> [The task]: The job is to find each line of the records below that includes the word "segment" and copy it.

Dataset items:
##############################
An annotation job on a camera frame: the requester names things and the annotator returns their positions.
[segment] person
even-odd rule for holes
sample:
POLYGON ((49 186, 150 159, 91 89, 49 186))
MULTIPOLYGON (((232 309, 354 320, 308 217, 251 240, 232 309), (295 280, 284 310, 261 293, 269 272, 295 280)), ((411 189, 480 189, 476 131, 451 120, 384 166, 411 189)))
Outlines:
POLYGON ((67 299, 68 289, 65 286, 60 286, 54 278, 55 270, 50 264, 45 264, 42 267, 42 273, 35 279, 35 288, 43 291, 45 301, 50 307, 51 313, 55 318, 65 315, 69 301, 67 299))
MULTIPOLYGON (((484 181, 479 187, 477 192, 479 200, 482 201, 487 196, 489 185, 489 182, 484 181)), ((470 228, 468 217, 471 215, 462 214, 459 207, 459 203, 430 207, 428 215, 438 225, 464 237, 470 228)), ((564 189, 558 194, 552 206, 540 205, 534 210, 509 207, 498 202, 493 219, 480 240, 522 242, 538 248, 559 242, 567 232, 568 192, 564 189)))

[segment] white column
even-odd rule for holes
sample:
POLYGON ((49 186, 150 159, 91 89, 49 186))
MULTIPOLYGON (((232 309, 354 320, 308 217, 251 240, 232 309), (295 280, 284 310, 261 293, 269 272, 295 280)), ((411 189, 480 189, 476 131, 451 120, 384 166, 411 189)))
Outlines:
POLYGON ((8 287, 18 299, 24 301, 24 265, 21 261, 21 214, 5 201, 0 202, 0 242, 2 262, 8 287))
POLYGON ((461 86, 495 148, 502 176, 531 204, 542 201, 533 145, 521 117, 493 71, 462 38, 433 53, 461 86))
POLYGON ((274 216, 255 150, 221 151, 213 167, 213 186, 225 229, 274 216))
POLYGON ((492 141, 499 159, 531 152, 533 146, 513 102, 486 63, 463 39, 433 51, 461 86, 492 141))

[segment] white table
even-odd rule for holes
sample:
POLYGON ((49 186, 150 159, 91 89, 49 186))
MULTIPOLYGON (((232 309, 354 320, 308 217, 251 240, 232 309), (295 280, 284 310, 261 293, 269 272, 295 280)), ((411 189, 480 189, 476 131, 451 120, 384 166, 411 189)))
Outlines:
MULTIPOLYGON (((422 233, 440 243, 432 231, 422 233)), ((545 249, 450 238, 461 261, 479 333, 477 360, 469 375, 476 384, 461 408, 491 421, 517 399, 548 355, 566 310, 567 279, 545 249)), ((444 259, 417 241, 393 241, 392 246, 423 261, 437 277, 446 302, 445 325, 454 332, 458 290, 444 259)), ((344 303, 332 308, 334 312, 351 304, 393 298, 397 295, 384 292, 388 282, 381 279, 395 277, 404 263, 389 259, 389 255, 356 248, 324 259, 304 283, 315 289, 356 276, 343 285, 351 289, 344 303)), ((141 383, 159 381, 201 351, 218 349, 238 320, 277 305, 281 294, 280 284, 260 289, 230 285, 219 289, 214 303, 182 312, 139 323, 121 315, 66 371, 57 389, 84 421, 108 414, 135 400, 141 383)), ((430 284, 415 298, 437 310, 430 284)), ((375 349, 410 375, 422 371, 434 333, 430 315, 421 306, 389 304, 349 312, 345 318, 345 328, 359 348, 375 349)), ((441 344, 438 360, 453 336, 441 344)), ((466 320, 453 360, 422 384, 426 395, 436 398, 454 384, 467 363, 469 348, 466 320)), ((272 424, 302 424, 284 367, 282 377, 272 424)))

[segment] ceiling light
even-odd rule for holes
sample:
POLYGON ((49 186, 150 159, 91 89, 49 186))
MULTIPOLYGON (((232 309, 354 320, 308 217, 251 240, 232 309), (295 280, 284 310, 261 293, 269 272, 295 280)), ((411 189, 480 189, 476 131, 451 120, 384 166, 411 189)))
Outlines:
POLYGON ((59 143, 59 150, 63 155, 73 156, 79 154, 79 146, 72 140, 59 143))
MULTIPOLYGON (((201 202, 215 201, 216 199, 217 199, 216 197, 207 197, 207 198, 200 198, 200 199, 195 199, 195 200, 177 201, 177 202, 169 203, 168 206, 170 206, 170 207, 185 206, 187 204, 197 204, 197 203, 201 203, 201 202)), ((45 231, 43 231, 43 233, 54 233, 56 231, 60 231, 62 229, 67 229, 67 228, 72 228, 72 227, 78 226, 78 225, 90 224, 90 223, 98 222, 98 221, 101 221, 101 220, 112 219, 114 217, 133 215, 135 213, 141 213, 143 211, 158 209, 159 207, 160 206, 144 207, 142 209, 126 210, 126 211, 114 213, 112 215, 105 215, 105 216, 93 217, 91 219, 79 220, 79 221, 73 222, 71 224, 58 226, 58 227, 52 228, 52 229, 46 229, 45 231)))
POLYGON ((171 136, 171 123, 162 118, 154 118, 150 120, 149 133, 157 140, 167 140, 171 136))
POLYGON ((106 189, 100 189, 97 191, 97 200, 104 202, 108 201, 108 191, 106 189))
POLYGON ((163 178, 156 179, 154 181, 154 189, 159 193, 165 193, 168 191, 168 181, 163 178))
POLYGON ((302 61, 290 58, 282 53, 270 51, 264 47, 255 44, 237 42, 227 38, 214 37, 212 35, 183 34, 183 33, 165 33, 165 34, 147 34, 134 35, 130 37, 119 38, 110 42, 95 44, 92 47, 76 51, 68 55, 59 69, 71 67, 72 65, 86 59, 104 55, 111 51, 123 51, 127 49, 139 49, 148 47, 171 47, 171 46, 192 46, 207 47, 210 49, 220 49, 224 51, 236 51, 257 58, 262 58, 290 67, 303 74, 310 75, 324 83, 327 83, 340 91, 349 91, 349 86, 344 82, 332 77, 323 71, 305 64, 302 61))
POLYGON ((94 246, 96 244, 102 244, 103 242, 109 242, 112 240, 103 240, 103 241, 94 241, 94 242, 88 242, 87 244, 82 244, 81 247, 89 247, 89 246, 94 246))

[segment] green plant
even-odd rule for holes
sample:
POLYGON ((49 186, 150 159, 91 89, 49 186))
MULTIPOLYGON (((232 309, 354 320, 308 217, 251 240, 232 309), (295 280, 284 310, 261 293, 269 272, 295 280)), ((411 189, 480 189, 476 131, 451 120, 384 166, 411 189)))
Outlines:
##############################
> [Response box]:
[segment] person
[segment] white column
[segment] white table
[segment] ceiling light
[segment] green plant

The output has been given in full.